SKY BURIAL – There I Saw The Grey Wolf Gaping (CD)

Monumentale neue CD unter Beteiligung von Danny Hyde, Jarboe, Anni Hogan, Jóhann Eiríksson, Bridget Wishart, Troum, Xiphoid Dementia und dem Dudelsackspieler Craig McFarlane. Mit „Incantare“ (Gäste Jarboe und Troum) zieht gleich zu Beginn ein windartiger Drone auf, in dessen Inneren ein Chor gefangen ist; ab und an durch ein Piano gekitzelt, düster ohne vordergründiges Bemühen, gegen Ende mit einem perkussiven Twist, der klingt, als ob mit dünnen Zweigen gegen Fensterscheiben gehauen würde. „Shedding The Husk“ führt diese Stimmung weiter, zunächst als dunkles Streicherthema, dann als gleichzeitig geräuschhafter und melodischer Drone, schließlich in seine Fragmente zerfallend, durch einen ebensolchen Rhythmus aufgefangen; das kürzere „Carne[val]“ bricht dann diese bisherige Soundästhetik mit einem etwas unentschlossen hin und her wandernden Elektronikmotiv plus eingebetteten Stimmsamples. „Silent Moves“ holt „There I Saw The Grey Wolf Gaping“ wieder zurück in die graue Landschaft des Auftakts; auch dieses Stück mit einer mehrteiligen Struktur, die aus einem hoffnungsvollen Auftakt in dieses tiefe Grau fällt und erst spät über ein fast versöhnliches Piano wieder an Licht gewinnt. „Beyond The Veldt“ schließt zunächst ansatzlos an, um sich dann mittels (weiblichen) Gesangs und langsamer Rhythmik in eine Art Dark-Song zu wandeln. „Fools Circel 9wys“ hat dann wieder eine ähnliche Funktion (? / zumindest erscheint es so) wie „Carne[val]“ zuvor; der mutierte Slap-Bass, die ebensolche Maultrommel; die Art der Umsetzung geht hier sehr, sehr eigene Wege während „Bone To Beak (The Vultures Speak)“ wieder ganz auf einer Linie mit dem dronig atmosphärischen Stücken des Auftakts liegt.
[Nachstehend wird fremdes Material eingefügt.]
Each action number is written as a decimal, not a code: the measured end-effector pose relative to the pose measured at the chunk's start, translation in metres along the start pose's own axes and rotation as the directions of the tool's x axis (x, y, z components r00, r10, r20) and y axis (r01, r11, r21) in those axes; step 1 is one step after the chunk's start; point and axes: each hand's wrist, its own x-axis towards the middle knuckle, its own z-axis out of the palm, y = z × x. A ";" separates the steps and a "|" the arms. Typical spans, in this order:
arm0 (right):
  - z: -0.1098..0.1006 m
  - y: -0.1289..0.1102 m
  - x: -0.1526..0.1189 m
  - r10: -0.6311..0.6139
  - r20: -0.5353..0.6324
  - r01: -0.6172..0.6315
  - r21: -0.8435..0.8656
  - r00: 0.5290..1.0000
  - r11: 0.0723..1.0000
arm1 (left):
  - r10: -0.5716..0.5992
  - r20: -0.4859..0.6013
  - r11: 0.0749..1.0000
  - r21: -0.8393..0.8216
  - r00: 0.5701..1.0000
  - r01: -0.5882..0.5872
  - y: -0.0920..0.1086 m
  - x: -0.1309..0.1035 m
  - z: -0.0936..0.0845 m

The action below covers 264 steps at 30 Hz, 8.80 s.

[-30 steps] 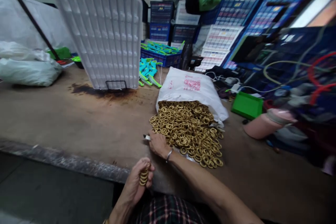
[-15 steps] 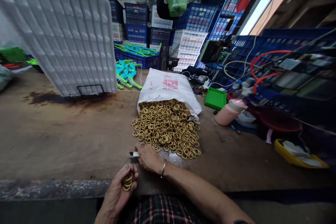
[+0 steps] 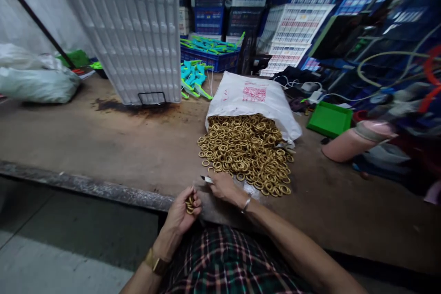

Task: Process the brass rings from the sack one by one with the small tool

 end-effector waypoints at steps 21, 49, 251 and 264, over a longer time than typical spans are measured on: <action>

Und so auch das abschließende Titelstück (mit Fieldrecordings dieses grauen Wolfs?), auch wenn auch dieses Stück nicht davor gefeit ist, nach den ersten Minuten überraschenderweise von einem Dudelsack übernommen zu werden. Kommt im schicken Pappcover aus rauer Pappe mit Siebdruck; die ersten 50 Stück. mit einer ergänzenden 3“ CD-r mit dem Bonus „Equine Nox“.